A self-proclaimed film festival addict, Wintonick’s career spanned decades and took him all over the world. You could see him in Iceland, India, Sheffield, Australia—the man was welcome everywhere. He spent much time in China and eventually came up with the idea and co-produced Yung Chang’s follow up to Up the Yangtze, China Heavyweight. He was always at IDFA, Amsterdam’s Documentary Festival, which he helped to raise to legendary status. He relished his role as co-host of “tea time talks” with festival director Ally Derks and had previously produced talk shows, which featured doc-makers from around the world talking about their craft.
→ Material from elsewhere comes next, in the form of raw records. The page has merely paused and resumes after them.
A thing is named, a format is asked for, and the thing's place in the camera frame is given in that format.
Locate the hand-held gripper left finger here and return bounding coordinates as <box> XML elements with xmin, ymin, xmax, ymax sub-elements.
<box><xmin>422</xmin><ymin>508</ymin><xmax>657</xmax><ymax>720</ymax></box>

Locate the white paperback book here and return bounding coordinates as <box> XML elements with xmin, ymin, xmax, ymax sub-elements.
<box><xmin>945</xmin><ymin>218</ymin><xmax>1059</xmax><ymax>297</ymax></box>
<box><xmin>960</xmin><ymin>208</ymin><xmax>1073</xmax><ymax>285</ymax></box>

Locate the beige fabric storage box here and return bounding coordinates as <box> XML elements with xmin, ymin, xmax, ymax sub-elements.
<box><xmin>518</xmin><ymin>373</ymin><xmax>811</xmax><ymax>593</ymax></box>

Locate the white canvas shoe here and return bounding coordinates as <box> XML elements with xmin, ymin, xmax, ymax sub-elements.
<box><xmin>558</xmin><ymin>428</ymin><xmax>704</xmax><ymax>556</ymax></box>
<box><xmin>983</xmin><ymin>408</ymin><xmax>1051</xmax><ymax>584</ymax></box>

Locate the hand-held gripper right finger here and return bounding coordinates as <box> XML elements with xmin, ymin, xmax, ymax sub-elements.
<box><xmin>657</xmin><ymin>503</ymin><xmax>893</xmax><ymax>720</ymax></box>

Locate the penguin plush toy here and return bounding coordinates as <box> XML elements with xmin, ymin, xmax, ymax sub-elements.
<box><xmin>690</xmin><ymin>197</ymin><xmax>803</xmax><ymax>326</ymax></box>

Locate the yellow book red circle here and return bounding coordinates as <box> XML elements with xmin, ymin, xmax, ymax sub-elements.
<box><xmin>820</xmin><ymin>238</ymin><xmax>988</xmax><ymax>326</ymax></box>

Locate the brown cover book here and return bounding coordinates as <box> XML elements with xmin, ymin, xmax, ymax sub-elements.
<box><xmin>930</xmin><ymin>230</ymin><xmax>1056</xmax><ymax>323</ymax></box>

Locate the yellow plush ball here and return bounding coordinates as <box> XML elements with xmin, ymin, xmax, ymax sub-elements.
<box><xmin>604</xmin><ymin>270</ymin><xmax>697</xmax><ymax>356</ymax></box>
A winner of the 2006 Governor General’s Award in Visual and Media Arts, former Thinker in Residence for the Premier of South Australia, prolific award winning filmmaker, he is one of Canada’s best known international documentarians. The Ontario-born, Montreal-based Wintonick was best known for the 1992 documentary Manufacturing Consent: Noam Chomsky and the Media, produced by his Montreal-based production company, Necessary Illusions. The film took home awards from festivals around the globe and, according to the NFB, remains one of the most commercially successful documentaries in Canadian history. In 2005, Wintonick was invited by the premier of South Australia to be a “Thinker in Residence.” The following year, he won the Governor General’s Award in Visual and Media Arts. He was also one of the founders of DocAgora, a filmmaker collective that focuses on cutting-edge, digital documentary production and new ways of funding filmmakers.